◆ Action item ◆
Within this material, find every line where the string "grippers" appears, and copy it out.

◆ Recorded information ◆
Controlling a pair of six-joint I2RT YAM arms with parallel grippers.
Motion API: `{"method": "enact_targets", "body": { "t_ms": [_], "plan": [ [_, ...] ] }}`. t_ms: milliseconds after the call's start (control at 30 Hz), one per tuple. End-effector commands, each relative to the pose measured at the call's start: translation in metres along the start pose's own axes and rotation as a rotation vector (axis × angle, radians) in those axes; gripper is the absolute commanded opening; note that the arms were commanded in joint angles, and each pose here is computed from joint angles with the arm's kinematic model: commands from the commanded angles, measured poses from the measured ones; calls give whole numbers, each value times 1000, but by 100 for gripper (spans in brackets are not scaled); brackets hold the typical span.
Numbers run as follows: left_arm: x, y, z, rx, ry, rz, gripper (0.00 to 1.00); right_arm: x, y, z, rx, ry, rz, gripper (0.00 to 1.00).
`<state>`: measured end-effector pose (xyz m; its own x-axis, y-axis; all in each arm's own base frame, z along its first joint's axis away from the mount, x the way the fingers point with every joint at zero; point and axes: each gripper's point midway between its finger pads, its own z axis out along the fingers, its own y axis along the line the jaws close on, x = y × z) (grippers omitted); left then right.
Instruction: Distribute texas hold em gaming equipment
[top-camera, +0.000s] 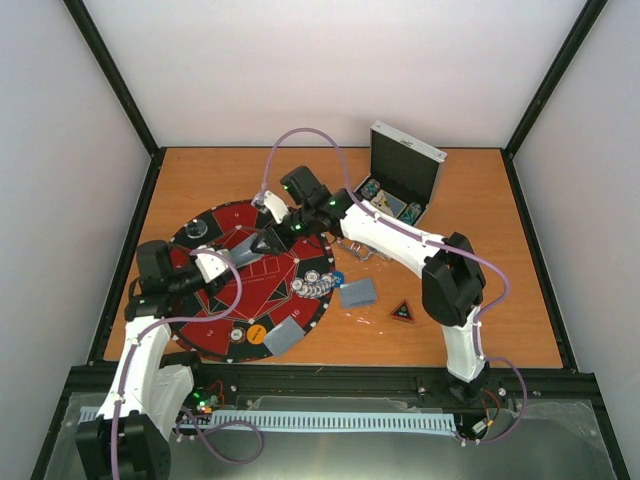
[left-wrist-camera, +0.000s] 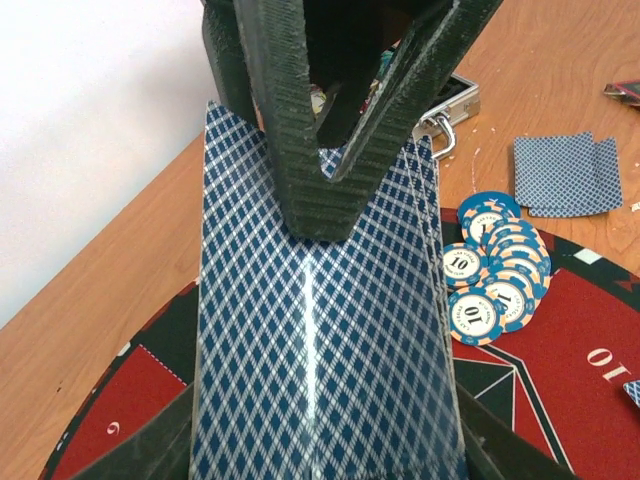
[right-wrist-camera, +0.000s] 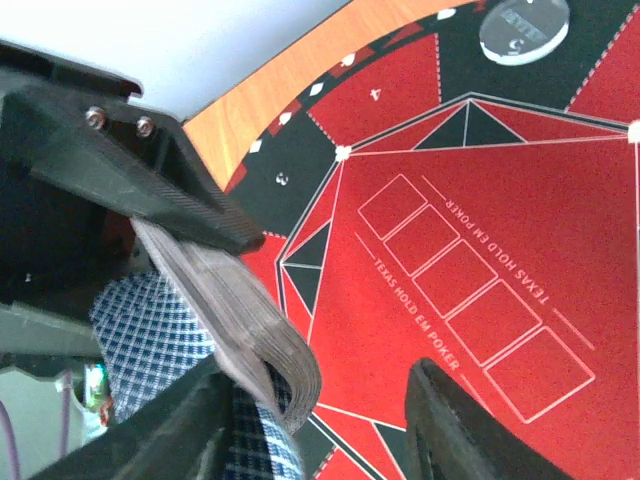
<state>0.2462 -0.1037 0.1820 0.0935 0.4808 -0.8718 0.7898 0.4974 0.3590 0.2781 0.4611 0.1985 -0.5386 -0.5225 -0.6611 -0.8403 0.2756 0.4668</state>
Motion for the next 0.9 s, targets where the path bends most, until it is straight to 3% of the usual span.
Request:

◆ Answer box ◆
Controlling a pair of six-joint I2RT YAM arms with parallel grippers.
`<state>`: measured end-effector pose (xyz m; its own x-axis, y-axis; all in each arm's own base frame, z along its first joint's axis away from the mount, x the way the fingers point with every joint at zero; point and axes: each gripper's point midway between its finger pads, its own z axis out along the fingers, its own y axis along the line the jaws close on, x = y × z) (grippers omitted); left then right.

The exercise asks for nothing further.